出品面では、組合の協力が奏功した。組合出品は目標の900台に対して1191台と大きく上回った。佐藤社長は「日頃から記念AAだけでなく平場にも注力しており、そこでも協力をいただいている。心から感謝を申し上げたい」と述べた。

 全体の出品目標は3000台。通常回は2800台を目標としているが、イベントを組む8月と2月は3000台に引き上げている。「昨年を上回りたいというのが一番の目標だった。それを超えることができてほっとしている」と手応えを語り、「数字のプレッシャーをかけるつもりはないが、職員が自らの意識で動いてくれた結果」と成果を現場に帰した。

 新規出品は2520台で、7月の実績を上回った。佐藤社長は新規台数について「成約率に大きく影響する」と位置付け、注視すべき指標との認識を示した。

 成約率は66.8%と高水準となった。佐藤社長は「70%がある程度の基準ラインと考えている」とした上で、要因について「出品の状況は変わっていないが、タマが多少なりとも揃ってきた。加えて市場に軽自動車が多く出回っている。この辺りが影響しているのではないか」と分析。7月時点でも成約率の低下傾向がみられたとし、前年はタマ不足を背景に成約率が高水準で推移していた事情にも触れた。

 今回は新たな試みとして、組合限定の「ゼロ円スタートコーナー」を設けた。7月に予備的に実施したコーナーの手応えを踏まえたもので、200台を超える出品が集まった。「平場の落札状況からすると期待に応えられるか不安もあったが、70%に迫る数字が出ていたことから、特設コーナーでも実施してみようと判断した」と経緯を明かした。

 輸出については「想定していたよりは滞っていない」との認識を示した。「大手には影響がないという声もあるが、当社は輸出のお客様も多い」とした上で、「港のある地域の業者の買い上げが多い印象がある」と足元の傾向を語った。

 会場運営面では、構内防犯カメラの全面入れ替えを進めていることを明らかにした。既存カメラの老朽化により、暗所での撮影に難があったためで、「今のカメラは性能が全く違う。それなら全て入れ替えようということになった」と説明。9月中の設置完了を見込む。
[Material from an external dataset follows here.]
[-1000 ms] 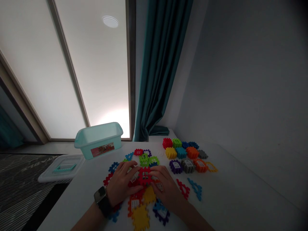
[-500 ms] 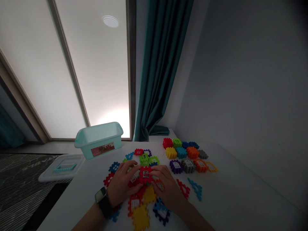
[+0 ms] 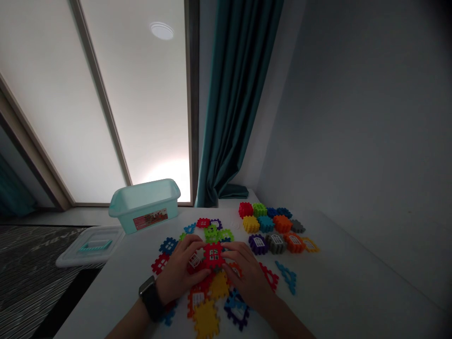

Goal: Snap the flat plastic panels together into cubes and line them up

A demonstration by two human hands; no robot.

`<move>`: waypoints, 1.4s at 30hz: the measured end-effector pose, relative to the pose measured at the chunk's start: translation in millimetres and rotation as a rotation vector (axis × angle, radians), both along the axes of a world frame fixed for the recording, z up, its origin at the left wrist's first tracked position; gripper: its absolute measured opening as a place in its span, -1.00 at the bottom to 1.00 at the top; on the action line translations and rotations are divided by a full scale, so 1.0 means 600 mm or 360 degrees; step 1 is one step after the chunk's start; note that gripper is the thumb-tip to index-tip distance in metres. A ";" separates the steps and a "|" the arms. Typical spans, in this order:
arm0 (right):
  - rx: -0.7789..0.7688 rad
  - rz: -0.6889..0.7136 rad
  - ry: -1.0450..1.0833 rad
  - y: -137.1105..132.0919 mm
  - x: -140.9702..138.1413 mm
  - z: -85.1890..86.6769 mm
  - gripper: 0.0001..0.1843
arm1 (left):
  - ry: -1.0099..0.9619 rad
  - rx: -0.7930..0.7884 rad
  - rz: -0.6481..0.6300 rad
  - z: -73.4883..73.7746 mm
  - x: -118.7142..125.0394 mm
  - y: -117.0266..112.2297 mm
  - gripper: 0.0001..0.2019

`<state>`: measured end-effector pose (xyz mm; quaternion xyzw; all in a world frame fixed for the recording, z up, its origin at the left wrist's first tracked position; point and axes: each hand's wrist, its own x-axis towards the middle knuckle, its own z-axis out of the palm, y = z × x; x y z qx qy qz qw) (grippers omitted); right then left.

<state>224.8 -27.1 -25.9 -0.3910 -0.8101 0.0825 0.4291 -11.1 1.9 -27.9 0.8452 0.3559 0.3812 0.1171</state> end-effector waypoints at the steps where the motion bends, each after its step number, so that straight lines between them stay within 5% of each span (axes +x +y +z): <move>1: -0.0008 -0.0004 0.0024 0.001 0.001 -0.001 -0.84 | -0.0005 -0.0059 -0.0034 0.002 0.001 0.000 -0.66; 7: -0.0302 -0.0103 0.0228 -0.001 -0.003 0.002 -0.86 | -0.0018 -0.0167 -0.0103 0.024 0.009 -0.008 -0.91; 16: -0.0647 -0.0059 0.0504 0.002 -0.010 0.007 -0.71 | -0.0148 -0.0472 -0.0251 0.029 0.020 -0.010 -0.62; 25: -0.0763 0.0008 0.0498 0.007 -0.009 0.005 -0.67 | -0.0207 -0.0557 -0.0262 0.029 0.019 -0.011 -0.68; 33: -0.0261 -0.0031 0.0166 -0.003 -0.006 0.003 -0.86 | -0.0262 -0.0671 -0.0243 0.028 0.018 -0.011 -0.67; 42: 0.0434 -0.0002 -0.0104 -0.010 -0.008 0.010 -0.80 | -0.0229 -0.0799 -0.0388 0.032 0.011 -0.011 -0.66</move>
 来年に控える50周年に向けては、「懇親会でも多くの方から声をいただいた。締めの年なので、今年とはまた違う企画を考えていきたい」と意欲を示した。一方で「毎年、環境が全く違う。海外では中間選挙、国内も内閣の動向次第で変わってくる部分がある。不透明な要素があり、なかなか想定できない」とも述べ、年明けまでに構想を固めたい考えを示した。